# Task instructions
Whenever the string "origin" turns up in a line below, that line should be copied.
══ Recorded information ══
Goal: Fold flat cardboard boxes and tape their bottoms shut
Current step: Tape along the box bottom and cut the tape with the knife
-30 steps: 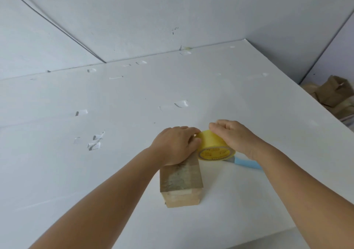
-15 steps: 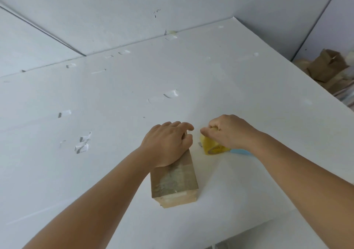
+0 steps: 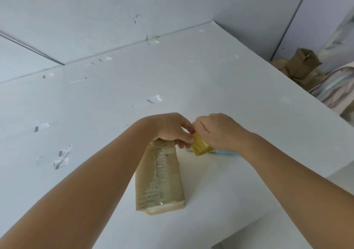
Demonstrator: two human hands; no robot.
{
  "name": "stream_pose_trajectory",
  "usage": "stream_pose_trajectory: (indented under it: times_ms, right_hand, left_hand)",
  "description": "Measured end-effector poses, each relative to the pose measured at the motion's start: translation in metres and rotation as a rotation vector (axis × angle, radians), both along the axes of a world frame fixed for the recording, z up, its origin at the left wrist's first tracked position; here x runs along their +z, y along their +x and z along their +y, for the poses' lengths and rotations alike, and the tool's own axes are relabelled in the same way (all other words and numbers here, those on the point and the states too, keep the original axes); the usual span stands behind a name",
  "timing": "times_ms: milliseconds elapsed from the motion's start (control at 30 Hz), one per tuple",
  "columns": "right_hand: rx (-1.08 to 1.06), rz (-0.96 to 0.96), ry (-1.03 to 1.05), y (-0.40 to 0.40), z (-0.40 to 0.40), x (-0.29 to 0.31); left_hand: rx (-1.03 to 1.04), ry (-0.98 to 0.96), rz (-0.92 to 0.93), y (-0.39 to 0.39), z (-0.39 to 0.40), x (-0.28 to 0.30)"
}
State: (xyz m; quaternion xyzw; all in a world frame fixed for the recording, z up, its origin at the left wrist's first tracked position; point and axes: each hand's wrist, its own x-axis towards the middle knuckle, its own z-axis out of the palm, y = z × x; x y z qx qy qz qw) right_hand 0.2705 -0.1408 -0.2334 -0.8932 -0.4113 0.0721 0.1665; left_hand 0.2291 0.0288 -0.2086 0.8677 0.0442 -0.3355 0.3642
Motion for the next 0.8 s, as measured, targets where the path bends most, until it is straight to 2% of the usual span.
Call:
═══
# Completed exercise
  "description": "Measured end-effector poses, each relative to the pose measured at the motion's start: translation in metres and rotation as a rotation vector (axis × angle, radians), both along the axes of a world frame fixed for the recording, z up, its origin at the left wrist's first tracked position; here x runs along their +z, y along their +x and z along their +y, for the poses' lengths and rotations alike, and the tool's own axes are relabelled in the same way (all other words and numbers here, those on the point and the states too, keep the original axes); the usual span stands behind a name",
State: (xyz m; quaternion xyzw; all in a world frame fixed for the recording, z up, its origin at the left wrist's first tracked position; point and axes: each hand's wrist, its own x-axis towards the middle knuckle, its own z-axis out of the palm, y = z × x; x y z qx qy qz qw) right_hand 0.2705 -0.1408 -0.2334 -0.8932 -0.4113 0.0721 0.1665; left_hand 0.2291 0.0288 -0.2086 0.8677 0.0442 -0.3355 0.3642

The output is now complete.